Pathological assessment of patients' speech signals using nonlinear dynamical analysis.

Acoustic analysis of voice features can complete the invasive observation-based methods for the diagnosis of vocal fold pathologies. Selection of an appropriate feature extraction method from the voice can significantly improve the diagnostic results for patients with vocal disorders. In this paper, the performance of nonlinear dynamics and acoustical perturbation features is evaluated in order to distinguish patients with vocal fold disorder and other normal cases. As a matter of fact, vocal fold pathology is one of the major causes of voice quality reduction or feature variation in patients with dysphonic voices. Due to the devastating impact of vocal folds dysfunction on the complex dynamical structure of the speech signals, spectral analysis methods are not suitable for characterizing such changes in disordered voices. Therefore, the using measures that can reflect the nonlinear nature of such changes in the acoustical signals is an efficient alternative for the conventional methods.

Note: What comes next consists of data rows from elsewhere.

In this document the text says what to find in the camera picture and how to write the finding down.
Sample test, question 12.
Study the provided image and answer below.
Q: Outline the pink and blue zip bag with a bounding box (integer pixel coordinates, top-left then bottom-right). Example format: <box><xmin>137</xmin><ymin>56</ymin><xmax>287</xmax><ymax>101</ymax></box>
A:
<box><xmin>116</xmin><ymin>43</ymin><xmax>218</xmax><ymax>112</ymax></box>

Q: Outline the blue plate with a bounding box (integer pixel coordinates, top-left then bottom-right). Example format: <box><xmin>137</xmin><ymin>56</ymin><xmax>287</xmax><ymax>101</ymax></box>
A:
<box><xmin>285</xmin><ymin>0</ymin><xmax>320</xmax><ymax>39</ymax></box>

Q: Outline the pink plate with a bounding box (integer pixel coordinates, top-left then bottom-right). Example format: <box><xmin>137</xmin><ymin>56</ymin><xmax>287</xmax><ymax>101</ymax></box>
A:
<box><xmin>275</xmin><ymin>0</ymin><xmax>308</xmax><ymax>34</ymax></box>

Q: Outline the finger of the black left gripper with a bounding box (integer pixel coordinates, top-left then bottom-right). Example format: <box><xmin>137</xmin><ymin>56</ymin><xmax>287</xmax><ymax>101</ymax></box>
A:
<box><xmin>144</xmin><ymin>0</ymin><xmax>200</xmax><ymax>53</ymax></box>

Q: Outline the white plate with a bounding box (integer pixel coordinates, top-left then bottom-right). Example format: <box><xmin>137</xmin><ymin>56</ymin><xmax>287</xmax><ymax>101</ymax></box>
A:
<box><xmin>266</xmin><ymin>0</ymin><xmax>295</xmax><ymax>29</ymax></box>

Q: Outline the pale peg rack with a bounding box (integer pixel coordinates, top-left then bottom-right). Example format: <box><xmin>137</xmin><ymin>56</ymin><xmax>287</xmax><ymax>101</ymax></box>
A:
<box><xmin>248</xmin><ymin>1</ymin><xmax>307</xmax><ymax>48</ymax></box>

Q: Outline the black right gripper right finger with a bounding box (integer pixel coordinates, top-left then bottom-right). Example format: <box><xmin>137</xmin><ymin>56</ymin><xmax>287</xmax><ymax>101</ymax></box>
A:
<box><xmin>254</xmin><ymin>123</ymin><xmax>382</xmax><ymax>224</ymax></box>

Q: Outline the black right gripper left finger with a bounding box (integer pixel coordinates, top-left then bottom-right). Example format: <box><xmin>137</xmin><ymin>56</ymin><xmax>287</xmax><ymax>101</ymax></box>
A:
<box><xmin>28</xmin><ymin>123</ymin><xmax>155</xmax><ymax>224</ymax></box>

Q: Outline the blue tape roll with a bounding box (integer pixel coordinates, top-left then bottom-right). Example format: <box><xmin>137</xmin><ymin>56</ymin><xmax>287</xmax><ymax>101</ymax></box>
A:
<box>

In order to compare and contrast the effectiveness of such approaches, we exploit features such as correlation dimension, the largest Lyapunov exponent, approximate entropy, fractal dimension and Ziv-Lempel complexity, and we also evaluate their performance with respect to some conventional features like jitter and shimmer, in the voice diagnosis task. Using the support vector machine classifier, our simulation results show that correlation dimension and the largest Lyapunov exponent features with the highest recognition rates of 94.44% and 88.89% can be used as a highly reliable method for the clinical diagnosis of vocal folds pathologies and other relevant applications.